- Region: Tibet
- Native speakers: (80 cited 1985)
- Language family: Sino-Tibetan TaniWestern?Damu; ; ;
- Dialects: Panggi?;

Language codes
- ISO 639-3: None (mis)
- Glottolog: damu1236

= Damu language =

Tani language spoken in Tibet

Damu is a poorly documented Tani (Sino-Tibetan) language spoken in Tibet. Only 80 speakers of this language were reported to exist in 1985, and the language community was experiencing strong language contact with speakers of Bodic languages at that time. No documentation or description of the Damu language other than some brief remarks and a word list in Ouyang (1985) appears to exist, and it is not known whether the Damu community is still intact and speaking their language.
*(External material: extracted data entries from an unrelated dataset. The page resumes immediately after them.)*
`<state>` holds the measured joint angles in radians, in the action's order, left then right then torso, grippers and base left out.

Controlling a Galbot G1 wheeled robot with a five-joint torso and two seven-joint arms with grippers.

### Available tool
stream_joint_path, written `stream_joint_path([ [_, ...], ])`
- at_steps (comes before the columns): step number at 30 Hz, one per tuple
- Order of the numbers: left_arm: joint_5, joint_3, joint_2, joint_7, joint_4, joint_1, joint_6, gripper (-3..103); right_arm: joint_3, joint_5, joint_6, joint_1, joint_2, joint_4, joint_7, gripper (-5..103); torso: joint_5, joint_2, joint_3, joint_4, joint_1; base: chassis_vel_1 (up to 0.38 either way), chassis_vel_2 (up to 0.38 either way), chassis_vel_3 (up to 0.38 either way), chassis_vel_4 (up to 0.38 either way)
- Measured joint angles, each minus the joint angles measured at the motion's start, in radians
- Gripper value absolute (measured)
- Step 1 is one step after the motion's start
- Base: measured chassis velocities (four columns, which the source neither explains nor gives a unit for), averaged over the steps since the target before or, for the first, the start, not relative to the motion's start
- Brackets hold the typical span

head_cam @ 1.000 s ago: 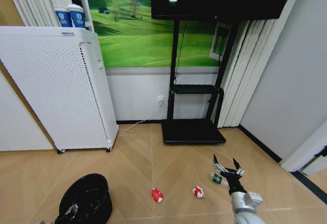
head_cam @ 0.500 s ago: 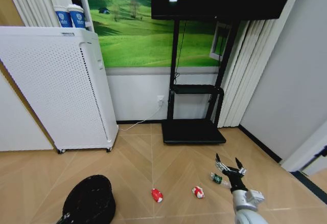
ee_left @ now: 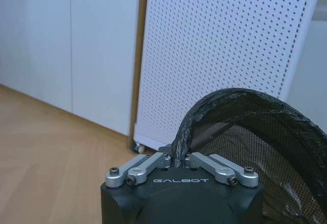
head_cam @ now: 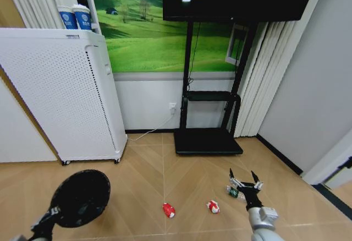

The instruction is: Pick up the trash bin and place the garbage on the floor into it.

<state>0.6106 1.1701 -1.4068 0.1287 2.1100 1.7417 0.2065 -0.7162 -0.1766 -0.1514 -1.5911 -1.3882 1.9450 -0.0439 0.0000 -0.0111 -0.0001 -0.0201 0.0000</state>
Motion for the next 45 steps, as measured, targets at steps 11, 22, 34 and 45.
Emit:
stream_joint_path([
  [11,-0.027,-0.007,-0.061,-0.013,-0.005,0.042,-0.024,4,0.053,0.052,-0.04,-0.029,-0.039,-0.022,-0.013,100,0.0,0.0,0.0,-0.0001,0.0,0.099,0.097,-0.092,-0.097],
  [22,-0.043,-0.035,-0.077,-0.019,0.002,0.049,-0.028,4,0.086,0.07,-0.06,-0.019,-0.045,-0.063,-0.017,100,-0.0005,0.0,0.0,0.0,0.0,0.258,0.246,-0.237,-0.26],
  [34,-0.05,-0.047,-0.082,-0.025,-0.01,0.041,-0.033,4,0.154,0.175,-0.002,0.041,0.051,-0.295,0.143,100,0.0004,0.0,0.0,0.0007,0.0,0.169,0.131,-0.12,-0.164],
  [45,-0.049,-0.042,-0.086,-0.037,-0.019,0.045,-0.042,4,0.247,0.237,0.024,0.141,0.069,-0.532,0.208,100,0.0,0.0,0.0,0.0002,0.0,-0.029,-0.025,0.037,0.017],
])
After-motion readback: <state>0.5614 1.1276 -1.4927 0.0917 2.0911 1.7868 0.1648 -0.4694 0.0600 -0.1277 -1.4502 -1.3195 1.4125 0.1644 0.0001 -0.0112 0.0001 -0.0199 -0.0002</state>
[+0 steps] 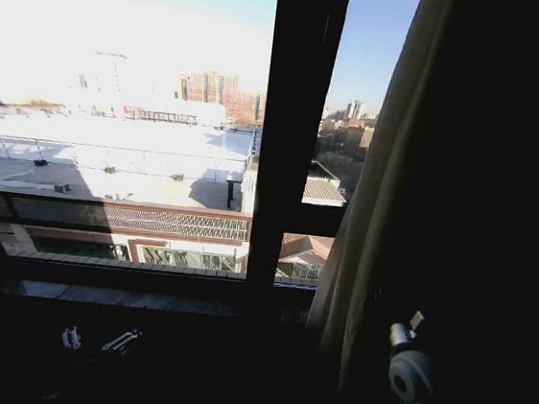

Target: Open the curtains by pulling them apart, changing their state from closed to fully open.

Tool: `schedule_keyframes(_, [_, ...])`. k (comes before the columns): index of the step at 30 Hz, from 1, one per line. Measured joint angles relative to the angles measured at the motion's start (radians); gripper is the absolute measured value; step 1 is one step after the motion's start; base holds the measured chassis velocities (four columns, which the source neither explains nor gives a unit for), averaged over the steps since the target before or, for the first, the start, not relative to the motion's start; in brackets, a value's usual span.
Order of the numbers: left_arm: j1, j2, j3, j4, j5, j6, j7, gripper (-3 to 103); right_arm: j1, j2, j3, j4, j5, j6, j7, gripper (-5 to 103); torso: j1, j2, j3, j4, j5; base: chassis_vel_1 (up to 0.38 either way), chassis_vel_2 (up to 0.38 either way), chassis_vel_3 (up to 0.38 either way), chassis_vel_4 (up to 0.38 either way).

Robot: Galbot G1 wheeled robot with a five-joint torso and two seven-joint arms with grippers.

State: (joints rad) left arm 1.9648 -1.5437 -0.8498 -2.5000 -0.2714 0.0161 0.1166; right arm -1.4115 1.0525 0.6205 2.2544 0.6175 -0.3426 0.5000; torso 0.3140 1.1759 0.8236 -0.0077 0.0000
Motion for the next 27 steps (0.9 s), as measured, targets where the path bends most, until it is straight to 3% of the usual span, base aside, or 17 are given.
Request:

The precise genetic affiliation of Damu remains unclear. Although Sun (1993) clearly identified Damu as a member of the Tani languages, he noted some difficulties that prevented its precise alignment within either Western Tani or Eastern Tani. In addition, Sun speculated that Damu might represent a northern variety of the Tangam language. Post (2013a) concluded that Tangam and Damu are in fact distinct, despite sharing a number of features. In particular, both Tangam and Damu share an early sound change, which would suggest aligning them with Western Tani, despite sharing an overall Eastern Tani–like profile.

==Phonology==

Consonants
|  |  | Labial | Alveolar | Retroflex | Alveolo-palatal | Palatal | Velar | Glottal |
| Plosive | oral | p b | t d |  |  | c ɟ | k g | ʔ |
| aspirated | pʰ | tʰ |  |  |  | kʰ |  |
| Affricate | oral | pr br | ts dz | ʈʂ ɖʐ | tɕ dʑ |  |  |  |
| aspirated |  | tsʰ | ʈʂʰ | tɕʰ |  |  |  |
| Fricative |  |  | s z |  |  | ç | x | ɦ |
| Nasal |  | m̥ m | n |  | ɲ | ŋ̊ ŋ |  |  |
| Approximant |  | w | l̥ l | r |  | j |  |  |

Vowels
|  | Front |  | Central | Back |
| Unrounded | Rounded |
| Syllabic | (ɹ̩) |  | (ɻ̩) |  |
| High | i iː | y yː | ɯ ɯː | u uː |
| Mid | e eː | ø øː | ə əː | o oː |
| Low |  |  | a aː |  |

- Vowel length is only contrastive in open syllables.
- /ɹ̩/ and /ɻ̩/ are only found in loanwords from Tibetan.

Additionally, the following diphthongs have been observed: /iu/, /iə/, /ia/, /iaː/, /yu/, /yo/, /yə/, /ui/, /ue/, /ei/, /əɯ/.